The fear of losing access is a professional journalism disease. “You had the impression that you destroy all your relations with the White House at the same time,” explains Klein, remembering his February 2024 approach. “Yes, not only with the White House but the Democratic Party,” adds Tapper. My own September 2023 notebook summarizes a private conversation with a columnist based in Washington: “Yes, Biden should withdraw. He [the columnist] I can’t say it. (My note continues: “Jill Biden could, but she likes it.”)
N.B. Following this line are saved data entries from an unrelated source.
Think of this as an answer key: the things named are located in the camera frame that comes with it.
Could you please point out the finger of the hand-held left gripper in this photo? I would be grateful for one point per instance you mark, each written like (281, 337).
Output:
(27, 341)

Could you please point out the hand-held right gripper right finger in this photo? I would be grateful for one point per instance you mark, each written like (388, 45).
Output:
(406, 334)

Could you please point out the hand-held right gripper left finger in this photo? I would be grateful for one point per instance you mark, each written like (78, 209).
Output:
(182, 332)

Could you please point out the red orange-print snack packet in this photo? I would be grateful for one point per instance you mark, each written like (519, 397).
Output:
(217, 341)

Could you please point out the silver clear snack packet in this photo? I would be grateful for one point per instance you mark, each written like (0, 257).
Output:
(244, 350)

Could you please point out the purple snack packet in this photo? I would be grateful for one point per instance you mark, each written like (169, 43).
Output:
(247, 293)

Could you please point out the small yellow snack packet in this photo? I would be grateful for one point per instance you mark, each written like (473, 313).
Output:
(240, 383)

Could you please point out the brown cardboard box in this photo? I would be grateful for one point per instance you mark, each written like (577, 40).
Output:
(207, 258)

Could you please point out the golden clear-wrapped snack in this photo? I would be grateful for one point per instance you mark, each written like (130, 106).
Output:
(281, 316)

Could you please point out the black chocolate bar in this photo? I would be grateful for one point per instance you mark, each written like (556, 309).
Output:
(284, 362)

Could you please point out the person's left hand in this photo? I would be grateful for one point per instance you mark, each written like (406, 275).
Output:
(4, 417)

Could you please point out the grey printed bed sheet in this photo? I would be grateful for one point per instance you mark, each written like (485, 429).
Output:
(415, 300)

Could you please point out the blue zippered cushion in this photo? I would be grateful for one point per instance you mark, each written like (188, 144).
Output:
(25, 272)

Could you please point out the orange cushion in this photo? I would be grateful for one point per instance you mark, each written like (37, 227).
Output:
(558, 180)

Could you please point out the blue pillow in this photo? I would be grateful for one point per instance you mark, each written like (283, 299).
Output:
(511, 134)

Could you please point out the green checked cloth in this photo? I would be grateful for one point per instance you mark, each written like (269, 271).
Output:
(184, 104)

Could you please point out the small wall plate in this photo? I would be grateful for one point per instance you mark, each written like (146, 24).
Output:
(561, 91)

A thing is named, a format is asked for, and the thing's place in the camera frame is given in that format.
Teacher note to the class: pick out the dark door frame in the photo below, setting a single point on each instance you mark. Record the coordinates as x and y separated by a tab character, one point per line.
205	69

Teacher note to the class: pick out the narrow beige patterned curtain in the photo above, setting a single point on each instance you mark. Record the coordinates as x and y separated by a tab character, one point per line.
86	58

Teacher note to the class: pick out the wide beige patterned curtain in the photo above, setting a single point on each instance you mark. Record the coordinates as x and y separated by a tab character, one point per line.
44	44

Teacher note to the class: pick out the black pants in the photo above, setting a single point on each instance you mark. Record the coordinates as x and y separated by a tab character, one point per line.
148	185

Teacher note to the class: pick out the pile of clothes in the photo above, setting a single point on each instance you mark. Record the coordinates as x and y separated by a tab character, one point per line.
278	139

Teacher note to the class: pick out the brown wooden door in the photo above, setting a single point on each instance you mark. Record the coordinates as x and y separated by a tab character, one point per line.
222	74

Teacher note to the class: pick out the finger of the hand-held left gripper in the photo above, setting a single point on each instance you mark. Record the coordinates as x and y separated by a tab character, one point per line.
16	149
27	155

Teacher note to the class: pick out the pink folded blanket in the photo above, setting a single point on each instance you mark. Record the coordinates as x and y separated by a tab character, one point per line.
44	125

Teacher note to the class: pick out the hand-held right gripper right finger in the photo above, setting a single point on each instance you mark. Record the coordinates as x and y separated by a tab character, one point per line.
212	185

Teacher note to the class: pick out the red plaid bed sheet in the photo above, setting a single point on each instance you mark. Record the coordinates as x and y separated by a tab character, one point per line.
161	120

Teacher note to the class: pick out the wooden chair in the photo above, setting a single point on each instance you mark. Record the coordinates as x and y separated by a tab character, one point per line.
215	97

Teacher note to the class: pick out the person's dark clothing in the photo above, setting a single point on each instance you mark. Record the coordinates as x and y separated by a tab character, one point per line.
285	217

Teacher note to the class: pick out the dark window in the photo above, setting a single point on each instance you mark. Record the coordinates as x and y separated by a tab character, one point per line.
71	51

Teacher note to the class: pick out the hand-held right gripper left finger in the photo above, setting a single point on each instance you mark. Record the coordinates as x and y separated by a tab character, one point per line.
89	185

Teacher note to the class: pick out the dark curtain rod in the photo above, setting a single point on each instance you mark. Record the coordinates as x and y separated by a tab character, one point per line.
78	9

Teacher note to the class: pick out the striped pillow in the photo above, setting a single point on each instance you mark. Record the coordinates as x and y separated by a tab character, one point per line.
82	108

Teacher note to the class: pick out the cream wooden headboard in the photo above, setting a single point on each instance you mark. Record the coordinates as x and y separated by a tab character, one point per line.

I know, also from other sources, how threatening the democratic establishment could be threatening when the Biden’s physical form closed to serve a second term. Even in the critical articles that appeared in the American media, there was a kind of residual deference to the presidency, almost as if he asked a king to abdicate rather than another politician to withdraw. This follows partly from the 237 -year -old American constitutional apparatus from the implementation of your Prime Minister and your monarch. In Great Britain, we limit our residual deference to the monarch while the Prime Minister is roasted every Wednesday to the Prime Minister’s questions in the House of Commons. Someone in the statement state in 2023 of Biden would not have survived two weeks in Westminster.
Then there is the fact that people were already panicking about Trump and we thought in a way, especially after the democratic successes in the mid-term elections of 2022, that Biden was the only guy to beat him. More since the alleged alternative was Harris, who was considered a relatively low candidate. And so, for fear of getting Harris then Trump, they got Harris then Trump.
Some lessons are therefore clear. Tapping and Thompson open their book with a quote from George Orwell: “Seeing what is in front of the nose needs a constant struggle.” But Orwell also always calls us to say what we see, even if – no, especially if – it is uncomfortable for our own side. There is a double test for journalists: see it and say it.
For democratic establishment: do not try to intimidate the media in self -censorship with the argument that they are shaking up with the enemy. You would have been better served by journalists who do their job, in the mind of Orwell. Then: change your old guard. Chuck Schumer, the chief of the Democratic Caucus in the Senate, is older than Chernenko and quickly catches up Brejnev. Oh yes, and simply listen to the people you are supposed to represent.
The tragedy of all this story is that the Democrats have a profusion of talents in the young generations – of Pete Buttigieg, Josh Shapiro, Gretchen Whitmer and Gavin Newsom to the New New York Star, Zohran Mamdani. They do not yet have the shared platform which could earn a presidential election, but thinkers such as Klein and Derek Thompson, co-authors of abundance,, The other book of the moment is already working on good ideas. Democrats can probably swing the House of Representatives in the mid -term elections next year with a few new faces – and focusing on Trump’s already visible negative consequences for class and middle class Americans. But by 2027, as the next presidential election approaches, they will need everything they spectacularly failed in 2023.